What you need to do: Every record, apart from its pictures, should be repeated exactly.

*** Begin section ***

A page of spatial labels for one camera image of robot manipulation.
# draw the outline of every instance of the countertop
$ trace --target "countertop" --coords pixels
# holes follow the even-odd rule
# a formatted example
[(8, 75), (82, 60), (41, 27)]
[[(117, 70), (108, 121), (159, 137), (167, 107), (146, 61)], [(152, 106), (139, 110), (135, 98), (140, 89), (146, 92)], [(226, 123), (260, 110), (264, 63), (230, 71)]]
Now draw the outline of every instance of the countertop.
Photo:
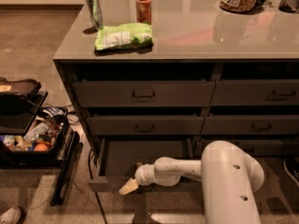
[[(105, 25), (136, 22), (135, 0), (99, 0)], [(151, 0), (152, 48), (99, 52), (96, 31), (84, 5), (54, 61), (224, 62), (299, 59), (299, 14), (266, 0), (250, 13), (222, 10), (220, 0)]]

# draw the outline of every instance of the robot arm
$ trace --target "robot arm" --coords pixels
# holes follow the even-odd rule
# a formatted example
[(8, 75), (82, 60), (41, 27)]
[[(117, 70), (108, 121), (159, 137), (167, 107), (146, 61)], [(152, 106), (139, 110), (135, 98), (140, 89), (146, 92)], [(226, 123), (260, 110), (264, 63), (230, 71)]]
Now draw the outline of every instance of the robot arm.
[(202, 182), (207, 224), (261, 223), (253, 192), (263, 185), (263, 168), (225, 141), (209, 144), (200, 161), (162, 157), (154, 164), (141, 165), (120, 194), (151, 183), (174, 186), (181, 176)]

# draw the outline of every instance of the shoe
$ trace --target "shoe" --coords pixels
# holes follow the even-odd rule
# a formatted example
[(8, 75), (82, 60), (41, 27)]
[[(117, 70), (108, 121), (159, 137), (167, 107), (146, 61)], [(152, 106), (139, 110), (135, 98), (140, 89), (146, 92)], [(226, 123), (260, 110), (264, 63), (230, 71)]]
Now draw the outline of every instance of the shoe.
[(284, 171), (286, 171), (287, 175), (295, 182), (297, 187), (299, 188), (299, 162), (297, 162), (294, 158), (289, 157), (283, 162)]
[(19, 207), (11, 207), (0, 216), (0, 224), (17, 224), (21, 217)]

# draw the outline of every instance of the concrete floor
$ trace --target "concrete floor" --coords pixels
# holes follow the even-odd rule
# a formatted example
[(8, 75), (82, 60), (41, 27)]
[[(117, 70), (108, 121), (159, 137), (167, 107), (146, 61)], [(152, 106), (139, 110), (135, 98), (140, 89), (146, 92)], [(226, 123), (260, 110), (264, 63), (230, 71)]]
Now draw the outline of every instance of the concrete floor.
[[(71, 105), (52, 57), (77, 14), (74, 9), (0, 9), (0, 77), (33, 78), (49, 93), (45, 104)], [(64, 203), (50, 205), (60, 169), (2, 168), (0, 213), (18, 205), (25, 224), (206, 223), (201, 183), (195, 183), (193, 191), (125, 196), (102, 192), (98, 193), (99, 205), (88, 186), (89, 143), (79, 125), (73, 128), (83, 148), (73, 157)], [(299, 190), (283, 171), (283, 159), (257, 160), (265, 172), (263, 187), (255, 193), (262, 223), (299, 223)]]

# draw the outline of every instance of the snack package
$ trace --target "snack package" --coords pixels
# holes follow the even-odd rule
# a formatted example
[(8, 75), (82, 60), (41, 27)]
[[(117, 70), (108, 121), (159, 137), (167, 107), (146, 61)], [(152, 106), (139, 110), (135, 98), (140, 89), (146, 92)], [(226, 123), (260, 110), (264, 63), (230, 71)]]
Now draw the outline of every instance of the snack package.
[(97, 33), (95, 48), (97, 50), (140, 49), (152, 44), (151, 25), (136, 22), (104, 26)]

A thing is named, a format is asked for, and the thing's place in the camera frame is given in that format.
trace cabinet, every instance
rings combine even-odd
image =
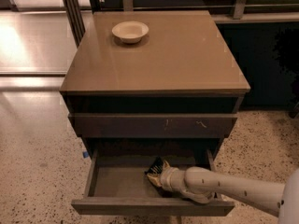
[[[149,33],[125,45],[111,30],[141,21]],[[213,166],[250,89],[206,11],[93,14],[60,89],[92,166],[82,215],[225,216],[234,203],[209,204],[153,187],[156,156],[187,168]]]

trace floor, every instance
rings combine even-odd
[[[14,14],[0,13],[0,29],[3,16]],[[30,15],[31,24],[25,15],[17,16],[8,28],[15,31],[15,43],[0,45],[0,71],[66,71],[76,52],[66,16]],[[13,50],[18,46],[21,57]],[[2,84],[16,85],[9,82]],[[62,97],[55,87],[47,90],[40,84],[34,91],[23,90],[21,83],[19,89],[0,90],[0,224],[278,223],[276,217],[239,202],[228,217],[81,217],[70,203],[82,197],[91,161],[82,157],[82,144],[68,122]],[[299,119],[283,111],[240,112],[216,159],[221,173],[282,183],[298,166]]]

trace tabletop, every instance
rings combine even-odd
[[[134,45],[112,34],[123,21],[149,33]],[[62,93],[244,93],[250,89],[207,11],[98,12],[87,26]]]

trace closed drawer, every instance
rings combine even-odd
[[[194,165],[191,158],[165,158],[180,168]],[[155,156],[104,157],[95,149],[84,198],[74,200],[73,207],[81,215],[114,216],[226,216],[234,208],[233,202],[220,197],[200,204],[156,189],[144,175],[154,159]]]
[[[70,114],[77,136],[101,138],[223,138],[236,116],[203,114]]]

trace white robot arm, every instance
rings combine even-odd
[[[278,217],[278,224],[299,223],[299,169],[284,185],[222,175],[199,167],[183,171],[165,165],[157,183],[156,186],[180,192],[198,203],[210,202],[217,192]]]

*** End section ***

Answer space:
A page of spatial labels for one camera image of robot manipulation.
# draw the outline of every instance of the countertop
$ trace --target "countertop" --coords pixels
# holes follow the even-odd rule
# a formatted example
[(8, 75), (82, 60), (41, 27)]
[[(117, 70), (108, 121), (159, 137), (167, 107), (146, 61)], [(152, 106), (139, 110), (135, 98), (140, 89), (146, 92)], [(226, 123), (260, 110), (264, 63), (230, 71)]]
Now draw the outline of every instance of the countertop.
Photo:
[[(105, 25), (136, 22), (135, 0), (99, 0)], [(151, 0), (152, 48), (99, 52), (96, 31), (84, 5), (54, 61), (224, 62), (299, 59), (299, 14), (266, 0), (250, 13), (222, 10), (220, 0)]]

# draw the outline of every instance of the robot arm
$ trace --target "robot arm" --coords pixels
# holes follow the even-odd rule
# a formatted example
[(8, 75), (82, 60), (41, 27)]
[[(117, 70), (108, 121), (159, 137), (167, 107), (146, 61)], [(152, 106), (139, 110), (135, 98), (140, 89), (146, 92)], [(226, 123), (260, 110), (264, 63), (230, 71)]]
Now draw the outline of every instance of the robot arm.
[(202, 182), (207, 224), (261, 223), (253, 192), (263, 185), (263, 168), (225, 141), (209, 144), (200, 161), (162, 157), (154, 164), (141, 165), (120, 194), (151, 183), (174, 186), (181, 176)]

# draw the outline of every instance of the shoe
$ trace --target "shoe" --coords pixels
# holes follow the even-odd rule
# a formatted example
[(8, 75), (82, 60), (41, 27)]
[[(117, 70), (108, 121), (159, 137), (167, 107), (146, 61)], [(152, 106), (139, 110), (135, 98), (140, 89), (146, 92)], [(226, 123), (260, 110), (264, 63), (230, 71)]]
Now draw the outline of every instance of the shoe.
[(284, 171), (286, 171), (287, 175), (295, 182), (297, 187), (299, 188), (299, 162), (297, 162), (294, 158), (289, 157), (283, 162)]
[(19, 207), (11, 207), (0, 216), (0, 224), (17, 224), (21, 217)]

# draw the outline of every instance of the concrete floor
$ trace --target "concrete floor" --coords pixels
# holes follow the even-odd rule
# a formatted example
[(8, 75), (82, 60), (41, 27)]
[[(117, 70), (108, 121), (159, 137), (167, 107), (146, 61)], [(152, 106), (139, 110), (135, 98), (140, 89), (146, 92)], [(226, 123), (260, 110), (264, 63), (230, 71)]]
Now draw the outline of every instance of the concrete floor.
[[(71, 105), (52, 57), (77, 14), (74, 9), (0, 9), (0, 77), (33, 78), (49, 93), (45, 104)], [(64, 203), (50, 205), (60, 169), (2, 168), (0, 213), (18, 205), (25, 224), (206, 223), (201, 183), (195, 183), (193, 191), (125, 196), (102, 192), (98, 193), (99, 205), (88, 186), (89, 143), (79, 125), (73, 128), (83, 148), (73, 157)], [(299, 190), (283, 171), (283, 159), (257, 160), (265, 172), (263, 187), (255, 193), (262, 223), (299, 223)]]

# draw the outline of every instance of the snack package
$ trace --target "snack package" --coords pixels
# holes follow the even-odd rule
# a formatted example
[(8, 75), (82, 60), (41, 27)]
[[(117, 70), (108, 121), (159, 137), (167, 107), (146, 61)], [(152, 106), (139, 110), (135, 98), (140, 89), (146, 92)], [(226, 123), (260, 110), (264, 63), (230, 71)]]
Now draw the outline of every instance of the snack package.
[(97, 33), (95, 48), (97, 50), (140, 49), (152, 44), (151, 25), (136, 22), (104, 26)]

A thing is named, a format is asked for, and the thing's place in the camera frame is given in that format.
trace cabinet, every instance
rings combine even-odd
image =
[[[149,33],[125,45],[111,30],[141,21]],[[213,166],[250,89],[206,11],[93,14],[60,89],[92,166],[82,215],[225,216],[234,203],[209,204],[153,187],[156,156],[187,168]]]

trace floor, every instance
rings combine even-odd
[[[14,14],[0,13],[0,29],[3,16]],[[30,15],[31,24],[25,15],[17,16],[8,28],[15,31],[15,43],[0,45],[0,71],[66,71],[76,52],[66,16]],[[13,50],[18,46],[21,57]],[[2,84],[16,85],[9,82]],[[62,97],[55,87],[47,90],[40,84],[34,91],[23,90],[21,83],[19,89],[0,90],[0,224],[278,223],[276,217],[239,202],[228,217],[81,217],[70,203],[82,197],[91,161],[82,157],[82,144],[68,122]],[[299,119],[283,111],[240,112],[216,159],[221,173],[282,183],[298,166]]]

trace tabletop, every instance
rings combine even-odd
[[[134,45],[112,34],[123,21],[149,33]],[[62,93],[244,93],[250,89],[207,11],[98,12],[87,26]]]

trace closed drawer, every instance
rings combine even-odd
[[[194,165],[191,158],[165,158],[180,168]],[[155,156],[104,157],[95,149],[84,198],[74,200],[73,207],[81,215],[114,216],[226,216],[234,208],[233,202],[220,197],[200,204],[156,189],[144,175],[154,159]]]
[[[70,114],[77,136],[101,138],[223,138],[236,116],[203,114]]]

trace white robot arm, every instance
rings combine even-odd
[[[278,217],[278,224],[299,223],[299,169],[284,185],[222,175],[199,167],[183,171],[165,165],[157,183],[156,186],[180,192],[198,203],[210,202],[217,192]]]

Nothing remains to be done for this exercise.